According to a seventh aspect there is a non-transitory computer readable medium comprising program instructions for causing an apparatus to perform at least the following: capturing the spatial audio scene comprising at least one audio signal; determining, for an audio frame of the at least one audio signal, a change to the orientation of an apparatus, wherein the change to the orientation of the apparatus is respect to an orientation of the apparatus from a previous audio frame of the at least one audio signal, wherein the change to the orientation of the apparatus forms at least part one orientation change value which forms at least part of an orientation change data set; determining an orientation change delay time for the change to the orientation of the apparatus, wherein the orientation delay time forms a further part of the orientation change data set; performing the change to the orientation of the apparatus after a period of time specified by the orientation change delay time; and outputting or storing the orientation change data set.

According to an eighth aspect there is a non-transitory computer readable medium comprising program instructions for causing an apparatus to perform at least the following: receiving an orientation change data set, wherein the orientation change data set comprises: at least one orientation change value specifying a change to an orientation of an apparatus with respect to the spatial audio scene comprising at least one audio signal; and an orientation change delay time for the change to the orientation of the apparatus; and performing the change to the orientation of the apparatus, wherein the change to the orientation of the apparatus is performed within a period of time specified by the orientation change delay time.

An apparatus configured to perform the actions of the method as described above.

A computer program comprising program instructions for causing a computer to perform the method as described above.

A computer program product stored on a medium may cause an apparatus to perform the method as described herein.

An electronic device may comprise apparatus as described herein.

A chipset may comprise apparatus as described herein.

Embodiments of the present application aim to address problems associated with the state of the art.

SUMMARY OF THE FIGURES

For a better understanding of the present application, reference will now be made by way of example to the accompanying drawings in which:

FIG. 1 show schematically a typical audio transmission scenario which may be experienced by a user;

FIG. 2 shows a flow diagram of an operation of an encoder/capturer according to some embodiments;

FIG. 3 shows a flow diagram of an operation of an decoder/rendered according to some embodiments;

FIG. 4 shows a scenario of RTP packet loss whilst sending orientation update information;

FIG. 5 shows an example of a delayed orientation update to the audio scene according to some embodiments;

FIG. 6 shows an example of a delayed orientation update to the audio scene using reverse compensation;

FIG. 7 shows an example of a delayed orientation update to the audio scene with a signal activity detector (SAD);

FIG. 8 shows an example IVAS codec data path according to some embodiments;

FIG. 9 shows a flow chart of operations of the example IVAS codec data path as shown in FIG. 9 according to some embodiments; and

FIG. 10 shows an example device suitable for implementing the apparatus shown in previous figures.

EMBODIMENTS OF THE APPLICATION

The following describes in further detail suitable apparatus and possible mechanisms for a delayed orientation signalling for user-controlled spatial audio rendering.

There exists a problem for user-controlled spatial audio rendering when there is an update to the intended scene orientation.

A typical example of capturing spatial audio may involve a user walking down a busy road using a mobile device in a normal manner.

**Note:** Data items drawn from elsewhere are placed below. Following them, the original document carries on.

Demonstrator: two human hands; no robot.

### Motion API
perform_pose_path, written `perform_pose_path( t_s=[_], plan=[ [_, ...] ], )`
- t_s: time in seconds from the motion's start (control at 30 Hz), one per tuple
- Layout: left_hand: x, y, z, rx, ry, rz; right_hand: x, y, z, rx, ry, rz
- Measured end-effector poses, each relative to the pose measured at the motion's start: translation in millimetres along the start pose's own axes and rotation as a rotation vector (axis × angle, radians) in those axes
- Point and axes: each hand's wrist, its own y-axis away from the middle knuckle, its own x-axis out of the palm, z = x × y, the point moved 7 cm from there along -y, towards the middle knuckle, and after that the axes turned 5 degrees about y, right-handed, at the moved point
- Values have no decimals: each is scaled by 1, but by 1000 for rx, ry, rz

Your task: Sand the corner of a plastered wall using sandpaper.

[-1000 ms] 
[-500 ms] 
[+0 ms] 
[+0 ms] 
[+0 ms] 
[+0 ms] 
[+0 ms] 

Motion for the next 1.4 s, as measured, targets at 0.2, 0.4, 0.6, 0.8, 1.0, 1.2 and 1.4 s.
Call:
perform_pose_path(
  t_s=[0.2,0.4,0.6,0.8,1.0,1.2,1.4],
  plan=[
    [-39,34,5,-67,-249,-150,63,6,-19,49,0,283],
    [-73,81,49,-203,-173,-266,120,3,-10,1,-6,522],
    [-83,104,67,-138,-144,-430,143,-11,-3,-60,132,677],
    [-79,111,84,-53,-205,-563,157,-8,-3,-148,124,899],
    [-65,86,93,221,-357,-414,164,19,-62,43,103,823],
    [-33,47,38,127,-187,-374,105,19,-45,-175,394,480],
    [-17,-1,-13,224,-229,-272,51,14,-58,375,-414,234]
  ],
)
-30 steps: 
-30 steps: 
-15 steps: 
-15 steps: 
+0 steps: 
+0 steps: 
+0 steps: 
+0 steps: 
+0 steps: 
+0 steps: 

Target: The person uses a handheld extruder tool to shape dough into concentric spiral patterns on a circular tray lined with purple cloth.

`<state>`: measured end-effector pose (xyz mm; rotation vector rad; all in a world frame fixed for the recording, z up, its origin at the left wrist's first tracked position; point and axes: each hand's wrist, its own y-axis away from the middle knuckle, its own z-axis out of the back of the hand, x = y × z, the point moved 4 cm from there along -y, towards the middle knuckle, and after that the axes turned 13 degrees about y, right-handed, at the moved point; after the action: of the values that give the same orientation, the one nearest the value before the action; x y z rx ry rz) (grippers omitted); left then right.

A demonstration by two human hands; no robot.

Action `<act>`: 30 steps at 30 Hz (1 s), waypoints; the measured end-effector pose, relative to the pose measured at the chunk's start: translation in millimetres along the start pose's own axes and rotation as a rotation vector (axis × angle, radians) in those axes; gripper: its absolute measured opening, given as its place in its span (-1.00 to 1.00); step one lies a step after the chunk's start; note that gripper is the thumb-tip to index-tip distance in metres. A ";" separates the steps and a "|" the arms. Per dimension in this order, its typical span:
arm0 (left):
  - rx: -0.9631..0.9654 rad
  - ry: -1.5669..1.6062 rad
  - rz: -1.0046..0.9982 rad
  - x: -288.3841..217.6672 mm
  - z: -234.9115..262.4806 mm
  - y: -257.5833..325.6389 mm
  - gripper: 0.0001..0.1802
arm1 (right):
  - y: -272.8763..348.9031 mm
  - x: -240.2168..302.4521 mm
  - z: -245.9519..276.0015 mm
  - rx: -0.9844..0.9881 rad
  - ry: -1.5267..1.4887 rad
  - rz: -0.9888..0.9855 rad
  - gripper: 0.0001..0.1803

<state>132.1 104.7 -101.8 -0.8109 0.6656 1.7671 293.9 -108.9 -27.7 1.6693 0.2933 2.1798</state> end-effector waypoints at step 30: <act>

In this scenario the user may take a turn or rotate their head to check for traffic resulting in rapid changes to the orientation of the spatial audio capturing device (mobile device). These changes to the spatial audio scene orientation tend to be rather random in nature and generally not of interest to the end user. These unintended changes to the spatial audio scene orientation may be compensated for in the design of the audio capture apparatus. For example, during the capture process orientation sensors may be used to rotate the captured audio scene such that a resulting audio scene may be stabilised.

There may be instances when there is an intended change to the audio scene which is required to be communicated to the end user. However, inadvertently the changes to the audio scene may also comprise unwanted annoying changes to the end user. An example of such an instance may be viewed by a user selecting a particular orientation when capturing starts. The transmission may include scene information having a first rotation value for the audio scene orientation. The user may then wish to bring to the listener's attention a particular directional aspect of the sound scene. The user's device may in response to a command transmit a new scene orientation instantaneously. However, depending on the circumstances of the changes, such as the magnitude or frequency of change, the signalled orientation update to the receiving renderer may result in annoying spatial audio scene artifacts to the end user.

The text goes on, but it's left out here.